The meeting did not resolve anything.
Present at the meeting were my mom and dad (Marta and Lech), Mayor Jim Abernethy, Deputy Clerk C. Anne Greentree, Manager of Development Review Carlo Pellarin, and Junior Planner Meaghan Harrington. I was on the phone to participate in the meeting.
The municipality did not budge.
With respect to the crippling $50,000 charges faced by mom and dad for permitting me to host the Liberty Summer Seminar on their property, Mayor Abernethy insisted that there is nothing they can do. That once the charges are put forward, there is nothing he can do. “I’m not in a position to drop the charges,” he said. “Once a charge has been laid, politicians cannot interfere.” The mayor continuously insisted that his hands were tied.
With respect to hosting weddings, a separate issue from the Liberty Summer Seminar, we would need to file three applications. It costs $10,000 for a change in the Official Plan application, $5,000 for a re-zoning application, and $3,000 for a site amendment application. On top of the prohibitive $18,000 application charges, property owners should also hire a planning consultant who puts the applications together; and must pay for any experts that the municipality decides are necessary.

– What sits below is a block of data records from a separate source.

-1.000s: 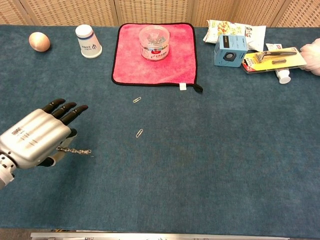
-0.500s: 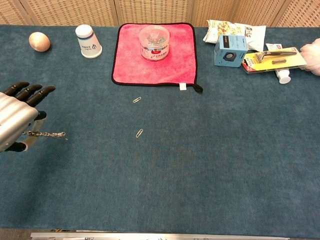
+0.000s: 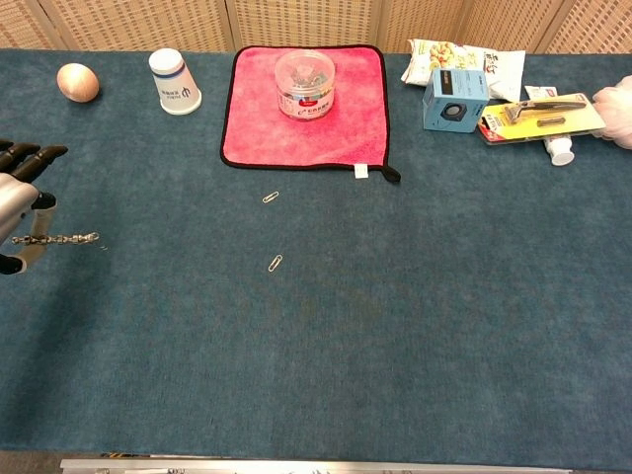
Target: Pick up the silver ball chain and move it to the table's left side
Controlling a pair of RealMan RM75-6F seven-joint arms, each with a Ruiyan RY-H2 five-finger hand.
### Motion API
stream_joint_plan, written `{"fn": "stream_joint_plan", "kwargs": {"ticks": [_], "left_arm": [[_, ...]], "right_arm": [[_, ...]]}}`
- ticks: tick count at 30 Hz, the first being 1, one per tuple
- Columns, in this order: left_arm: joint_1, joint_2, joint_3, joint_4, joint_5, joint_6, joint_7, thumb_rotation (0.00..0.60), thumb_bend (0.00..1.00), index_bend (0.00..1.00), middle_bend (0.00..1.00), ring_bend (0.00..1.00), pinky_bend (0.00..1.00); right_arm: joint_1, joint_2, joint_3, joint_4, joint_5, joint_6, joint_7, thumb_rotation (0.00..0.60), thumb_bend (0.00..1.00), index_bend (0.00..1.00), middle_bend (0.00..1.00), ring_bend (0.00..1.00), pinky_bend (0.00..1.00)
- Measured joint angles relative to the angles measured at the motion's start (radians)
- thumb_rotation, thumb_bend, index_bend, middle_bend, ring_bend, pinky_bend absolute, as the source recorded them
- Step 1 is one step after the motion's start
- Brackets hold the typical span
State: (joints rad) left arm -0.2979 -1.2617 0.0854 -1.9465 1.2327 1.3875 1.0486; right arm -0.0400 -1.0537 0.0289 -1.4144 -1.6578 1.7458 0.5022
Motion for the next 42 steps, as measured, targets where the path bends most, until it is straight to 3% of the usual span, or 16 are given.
{"fn": "stream_joint_plan", "kwargs": {"ticks": [8, 20, 31, 42], "left_arm": [[-0.027, -0.021, -0.054, 0.071, -0.1, -0.049, -0.041, 0.6, 0.35, 0.53, 0.0, 0.0, 0.06], [-0.056, -0.063, -0.069, 0.146, -0.183, -0.099, -0.067, 0.6, 0.35, 0.51, 0.0, 0.0, 0.06], [-0.048, -0.052, -0.058, 0.161, -0.184, -0.091, -0.121, 0.6, 0.35, 0.33, 0.0, 0.0, 0.06], [-0.005, 0.029, -0.06, 0.121, -0.104, -0.005, -0.246, 0.6, 0.35, 0.32, 0.0, 0.0, 0.06]], "right_arm": [[0.003, 0.002, 0.001, -0.003, 0.005, -0.01, -0.001, 0.6, 0.0, 0.08, 0.08, 0.0, 0.0], [0.005, 0.002, 0.001, -0.004, 0.006, -0.014, -0.001, 0.6, 0.0, 0.08, 0.08, 0.0, 0.0], [0.006, 0.001, 0.0, -0.002, 0.005, -0.015, -0.001, 0.6, 0.0, 0.08, 0.09, 0.0, 0.0], [0.019, -0.003, 0.0, -0.019, 0.01, -0.047, -0.045, 0.6, 0.0, 0.08, 0.09, 0.0, 0.0]]}}
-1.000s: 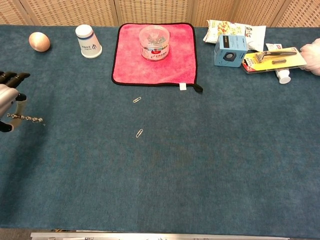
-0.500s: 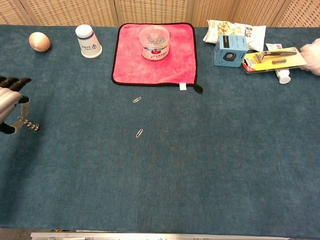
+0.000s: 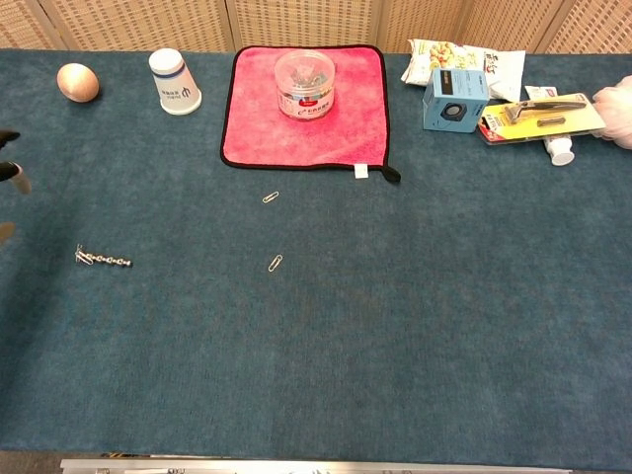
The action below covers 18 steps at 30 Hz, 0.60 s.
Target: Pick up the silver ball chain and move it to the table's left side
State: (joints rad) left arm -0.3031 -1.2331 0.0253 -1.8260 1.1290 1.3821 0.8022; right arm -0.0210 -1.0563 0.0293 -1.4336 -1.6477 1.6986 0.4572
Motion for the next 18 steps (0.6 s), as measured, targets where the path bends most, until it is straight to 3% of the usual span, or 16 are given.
{"fn": "stream_joint_plan", "kwargs": {"ticks": [4, 7, 12, 18], "left_arm": [[0.029, 0.063, 0.003, -0.039, 0.058, 0.043, -0.074, 0.6, 0.35, 0.33, 0.0, 0.0, 0.06], [0.053, 0.109, 0.005, -0.07, 0.095, 0.072, -0.147, 0.6, 0.35, 0.38, 0.0, 0.0, 0.14], [0.103, 0.193, 0.013, -0.113, 0.169, 0.125, -0.292, 0.6, 0.35, 0.45, 0.0, 0.0, 0.18], [0.16, 0.245, 0.029, -0.11, 0.269, 0.179, -0.426, 0.6, 0.35, 0.51, 0.05, 0.01, 0.24]], "right_arm": [[0.009, -0.003, 0.001, -0.012, 0.006, -0.022, -0.03, 0.6, 0.0, 0.08, 0.09, 0.0, 0.0], [0.02, -0.006, 0.0, -0.025, 0.01, -0.049, -0.061, 0.6, 0.0, 0.08, 0.09, 0.0, 0.0], [0.043, -0.011, -0.001, -0.05, 0.021, -0.107, -0.119, 0.6, 0.0, 0.08, 0.09, 0.0, 0.0], [0.067, -0.02, 0.006, -0.077, 0.059, -0.165, -0.185, 0.6, 0.0, 0.08, 0.09, 0.0, 0.0]]}}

Total estimated bill (application fees + experts + consultant fees): the average income of an average Ontarioan for a year. To start a business. In Clarington. With no guarantee of approval.
When I asked how residents of the municipality can start a business if they cannot pay an average year’s salary up-front, the mayor explained to me that there are only two sources of revenue for the municipality — property taxes (my parents’ property tax bill is $7,542.78 this year; the municipality’s share is $2,249.75, the remainder goes to the Durham Region and to education) and user fees, including application fees.
The mayor’s salary, as of this year, is $100,232.14, with $12,340.16 in taxable benefits (source). (Mayor Abernethy attempted to decline the three per cent raise that bumped him over the six-figure income mark, as the article explains).
As for the commercial sign that Ezra Levant wrote about, they informed us that we have to get a permit for the sign. It costs $150 for the permit.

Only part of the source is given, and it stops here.